_Exercise details_:
From the listing below, restate word for word the lines from the line containing "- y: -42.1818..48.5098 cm" down through the line containing "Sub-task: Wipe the". Exclude pictures.

_The records_:
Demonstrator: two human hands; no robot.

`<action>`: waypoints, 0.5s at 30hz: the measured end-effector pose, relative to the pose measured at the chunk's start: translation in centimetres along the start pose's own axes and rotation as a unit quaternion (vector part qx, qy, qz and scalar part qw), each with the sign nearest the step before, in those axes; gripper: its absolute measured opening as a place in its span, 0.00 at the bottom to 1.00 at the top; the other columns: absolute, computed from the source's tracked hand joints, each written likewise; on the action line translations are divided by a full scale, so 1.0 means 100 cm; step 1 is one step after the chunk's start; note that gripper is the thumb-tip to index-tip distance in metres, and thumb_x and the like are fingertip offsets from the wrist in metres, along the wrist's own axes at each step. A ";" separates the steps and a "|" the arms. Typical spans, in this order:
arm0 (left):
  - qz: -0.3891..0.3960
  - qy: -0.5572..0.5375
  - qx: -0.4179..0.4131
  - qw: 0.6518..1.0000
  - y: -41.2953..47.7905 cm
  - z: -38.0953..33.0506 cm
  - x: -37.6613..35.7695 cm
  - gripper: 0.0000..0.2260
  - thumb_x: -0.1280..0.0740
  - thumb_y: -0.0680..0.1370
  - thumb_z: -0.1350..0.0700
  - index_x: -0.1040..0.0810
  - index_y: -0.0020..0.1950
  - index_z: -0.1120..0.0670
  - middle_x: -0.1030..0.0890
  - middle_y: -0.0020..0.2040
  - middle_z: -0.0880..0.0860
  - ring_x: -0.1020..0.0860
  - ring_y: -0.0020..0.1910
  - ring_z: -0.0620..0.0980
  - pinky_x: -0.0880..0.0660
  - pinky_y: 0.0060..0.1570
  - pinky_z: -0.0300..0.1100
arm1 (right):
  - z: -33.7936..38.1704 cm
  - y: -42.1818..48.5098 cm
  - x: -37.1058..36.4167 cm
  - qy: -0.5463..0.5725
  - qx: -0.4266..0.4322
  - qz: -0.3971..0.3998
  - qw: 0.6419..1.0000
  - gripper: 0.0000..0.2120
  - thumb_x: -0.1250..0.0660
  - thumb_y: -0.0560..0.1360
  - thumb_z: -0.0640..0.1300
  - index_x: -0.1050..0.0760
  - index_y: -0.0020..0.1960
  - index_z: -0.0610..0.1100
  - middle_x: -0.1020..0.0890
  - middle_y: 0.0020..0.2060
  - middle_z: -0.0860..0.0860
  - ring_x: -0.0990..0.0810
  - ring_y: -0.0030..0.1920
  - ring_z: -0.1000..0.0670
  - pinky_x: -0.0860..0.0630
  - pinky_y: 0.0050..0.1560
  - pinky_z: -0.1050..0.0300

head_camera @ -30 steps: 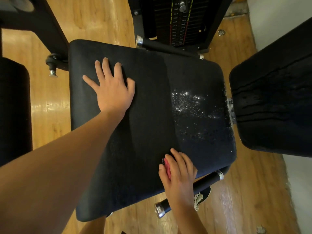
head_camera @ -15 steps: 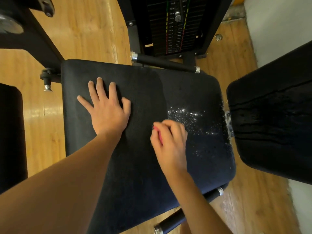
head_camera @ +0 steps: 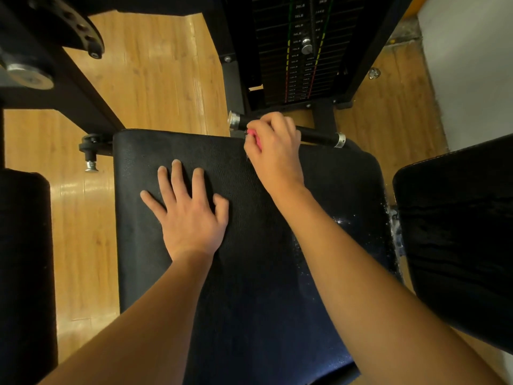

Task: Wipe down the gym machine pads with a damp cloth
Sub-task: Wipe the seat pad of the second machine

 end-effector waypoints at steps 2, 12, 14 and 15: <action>-0.004 0.002 0.000 1.000 0.000 0.000 -0.001 0.24 0.44 0.79 0.46 0.32 0.73 0.53 0.39 0.80 0.61 0.46 0.80 0.64 0.51 0.73 0.74 | -0.002 0.003 -0.010 -0.016 0.001 0.049 0.999 0.10 0.35 0.80 0.42 0.17 0.57 0.42 0.21 0.57 0.45 0.26 0.60 0.44 0.30 0.58 0.46; 0.002 0.001 0.002 1.000 0.001 -0.001 -0.001 0.24 0.42 0.79 0.47 0.32 0.73 0.54 0.39 0.80 0.61 0.46 0.80 0.65 0.51 0.74 0.74 | -0.010 0.002 -0.027 -0.051 -0.040 0.109 0.992 0.21 0.43 0.85 0.47 0.30 0.76 0.42 0.36 0.80 0.44 0.47 0.82 0.43 0.40 0.79 0.44; 0.001 -0.001 0.002 1.000 0.002 -0.002 -0.001 0.24 0.42 0.79 0.47 0.32 0.73 0.54 0.39 0.80 0.61 0.46 0.80 0.65 0.51 0.74 0.73 | -0.011 -0.002 -0.027 -0.057 -0.042 0.116 0.991 0.22 0.44 0.85 0.46 0.32 0.77 0.41 0.37 0.80 0.44 0.47 0.82 0.43 0.41 0.80 0.45; 0.001 -0.001 0.002 1.000 0.003 -0.002 0.000 0.25 0.42 0.79 0.46 0.32 0.73 0.54 0.39 0.80 0.61 0.46 0.80 0.65 0.51 0.74 0.73 | -0.011 -0.004 -0.026 -0.059 -0.045 0.117 0.990 0.23 0.44 0.85 0.46 0.33 0.78 0.41 0.37 0.80 0.44 0.48 0.82 0.44 0.41 0.80 0.46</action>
Point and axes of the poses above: each hand's wrist, its own y-axis towards the middle knuckle, its own x-axis out of the back of the hand, z = x × y, the point moved 3 cm from there along y, towards the middle knuckle
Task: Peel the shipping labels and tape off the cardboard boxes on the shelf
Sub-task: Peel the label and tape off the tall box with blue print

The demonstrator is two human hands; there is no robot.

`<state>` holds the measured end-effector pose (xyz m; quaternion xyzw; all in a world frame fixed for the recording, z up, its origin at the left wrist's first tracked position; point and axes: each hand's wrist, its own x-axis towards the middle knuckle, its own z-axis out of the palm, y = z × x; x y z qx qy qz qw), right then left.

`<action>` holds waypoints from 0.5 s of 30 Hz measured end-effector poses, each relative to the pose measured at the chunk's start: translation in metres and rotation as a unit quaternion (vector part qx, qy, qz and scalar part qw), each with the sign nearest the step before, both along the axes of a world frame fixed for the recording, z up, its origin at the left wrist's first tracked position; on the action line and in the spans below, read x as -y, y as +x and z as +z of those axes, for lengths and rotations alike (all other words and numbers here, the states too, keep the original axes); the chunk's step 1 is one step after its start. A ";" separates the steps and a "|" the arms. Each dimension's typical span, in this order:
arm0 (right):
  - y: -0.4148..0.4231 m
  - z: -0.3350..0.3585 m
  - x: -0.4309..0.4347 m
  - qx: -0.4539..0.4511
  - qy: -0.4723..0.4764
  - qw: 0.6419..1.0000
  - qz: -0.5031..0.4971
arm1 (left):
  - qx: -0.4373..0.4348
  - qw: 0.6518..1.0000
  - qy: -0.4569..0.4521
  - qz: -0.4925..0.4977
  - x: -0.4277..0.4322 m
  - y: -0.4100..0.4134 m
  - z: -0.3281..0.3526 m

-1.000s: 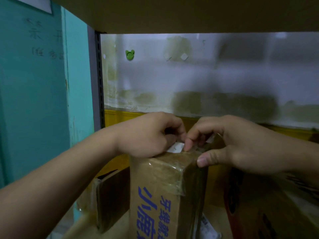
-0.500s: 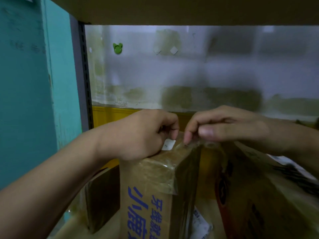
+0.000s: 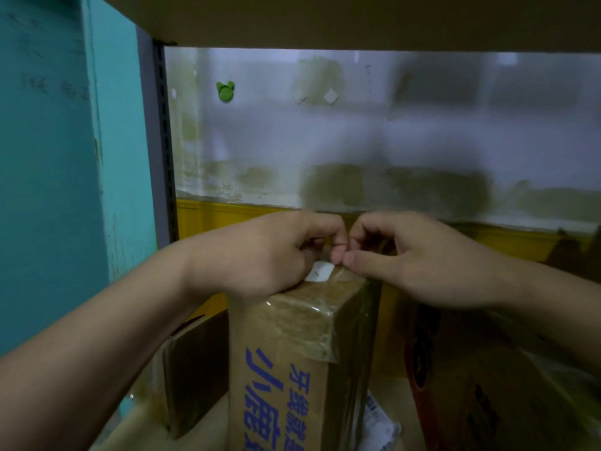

_Solution_:
  - y: -42.1818..48.5098 cm
  - x: -37.1058..36.4167 cm
  - qy: -0.5463..0.5725
  - qx: -0.4266..0.4322
  - qz: -0.3971..0.3998
  - qw: 0.6419..1.0000
  - gripper: 0.0000..0.2120
  - thumb_x: -0.1250..0.0660
  - thumb_y: -0.0560..0.1360
  - thumb_z: -0.0640..0.1300
  - index_x: -0.1050..0.0760
  - index_y: -0.0020..0.1960
  - index_z: -0.0610..0.1100
  - middle_x: -0.1020..0.0890
  - middle_y: 0.0020..0.2060
  - middle_z: -0.0860..0.0860
  - ring_x: -0.0990..0.0810
  - ring_y: -0.0030..0.1920
  - ring_z: -0.1000..0.0670
  - pinky_x: -0.0860..0.0630
  - pinky_y: 0.0050..0.1560
  - pinky_z: -0.1050..0.0300

head_camera @ -30 steps: 
head_camera @ -15 steps: 
head_camera @ +0 steps: 

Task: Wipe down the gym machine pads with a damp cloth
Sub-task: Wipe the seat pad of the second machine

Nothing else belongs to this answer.